UCGHI Summary Report 2019-2022

Introduction

Hello Everyone!

Today we’ll be going over the UCGHI Student Ambassador Summary Report for the 2019-2022 cohorts.

Import Dataframes

We begin by importing the necessary csv files.

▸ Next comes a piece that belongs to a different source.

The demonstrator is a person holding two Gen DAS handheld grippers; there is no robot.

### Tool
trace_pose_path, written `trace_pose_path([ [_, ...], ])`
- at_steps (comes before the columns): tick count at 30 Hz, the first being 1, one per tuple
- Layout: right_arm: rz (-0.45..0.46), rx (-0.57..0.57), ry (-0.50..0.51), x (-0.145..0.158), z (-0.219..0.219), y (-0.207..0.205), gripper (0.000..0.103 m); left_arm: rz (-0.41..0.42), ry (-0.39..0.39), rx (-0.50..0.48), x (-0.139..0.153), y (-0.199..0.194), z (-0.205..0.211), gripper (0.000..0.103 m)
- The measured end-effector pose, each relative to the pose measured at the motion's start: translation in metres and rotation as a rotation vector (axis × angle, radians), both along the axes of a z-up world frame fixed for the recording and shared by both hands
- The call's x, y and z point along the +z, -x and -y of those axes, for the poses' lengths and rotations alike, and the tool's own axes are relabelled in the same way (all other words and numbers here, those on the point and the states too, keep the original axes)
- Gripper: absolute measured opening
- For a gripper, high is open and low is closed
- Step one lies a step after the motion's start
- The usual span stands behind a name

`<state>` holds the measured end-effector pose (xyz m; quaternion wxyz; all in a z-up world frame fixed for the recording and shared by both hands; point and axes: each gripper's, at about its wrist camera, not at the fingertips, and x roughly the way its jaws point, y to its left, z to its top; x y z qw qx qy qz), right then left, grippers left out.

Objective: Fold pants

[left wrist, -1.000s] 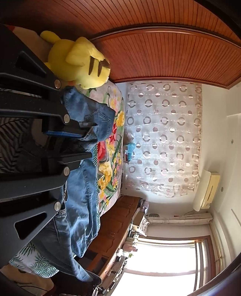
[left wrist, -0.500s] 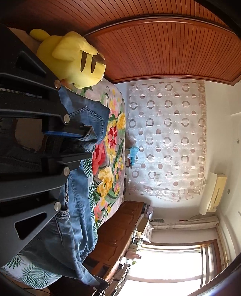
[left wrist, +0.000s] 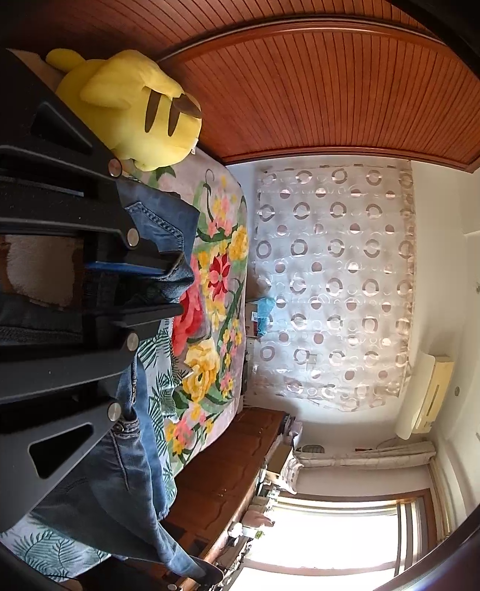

# import pandas for dataframe
import pandas as pd

Get dataframe with Ambassador Demographics

# read in and check ambassador demographics csv
df = pd.read_csv("2019-2022 Ambassador Demographics - Sheet1.csv")
df.head()

	Year	Major(s) and/or Minor(s)	Campus	Degree	COE	Name
0	2021-2022	Sociology	UCSB	Graduate	PH	Alex Maldonado
1	2021-2022	Human Biology and Society / Global Health	UCLA	Undergraduate	PH	Alma Rincongallardo
2	2021-2022	Global Studies	UCSB	Undergraduate	PH	Alyssa Mandujano
3	2021-2022	Urban and Regional Planning	UCLA	Graduate	PH	Amanda Caswell
4	2021-2022	Biology / Environmental Science	UCR	Undergraduate	PH	Andrew Tseng
...	...	...	...	...	...	...
153	2019-2020	Public Health - Maternal, Child & Adolescent H...	UCB	Graduate	CGHJ	Victoria Nguyen
154	2019-2020	Public Health - Maternal, Child, and Adolescen...	UCB	Graduate	CGHJ	Rebecca Astatke
155	2019-2020	Human Biology / Anthropology	UCI	Undergraduate	CGHJ	Catthi Ly
156	2019-2020	Public Health	UCM	Undergraduate	CGHJ	Ifunanya Okezie
157	2019-2020	Biochemistry and Cellular Biology / Art Histor...	UCSD	Undergraduate	CGHJ	Ikran Ibrahim

158 rows × 6 columns

Get dataframe with campus coordinates

# import campus coordinates and check
df2 = pd.read_csv("Campus coordinates - Sheet1.csv")
df2

	Campus	LATITUDE	LONGITUDE	COUNT
0	UCR	33.9737	117.3281	6
1	UCSD	32.8801	117.2340	20
2	UCSB	34.4140	119.8489	13
3	UCB	37.8719	122.2585	20
4	UCLA	34.0689	118.4452	26
5	UCD	38.5382	121.7617	18
6	UCM	37.3647	120.4241	11
7	UCSC	36.9821	122.0593	13
8	UCSF	37.7632	122.4582	7
9	UC Hastings	37.7812	122.4158	1
10	UCI	33.6405	117.8443	17
11	Charles Drew	33.9256	118.2425	5

We then merge the two dataframes into one in order to obtain the corresponding coordinates for each campus for each student.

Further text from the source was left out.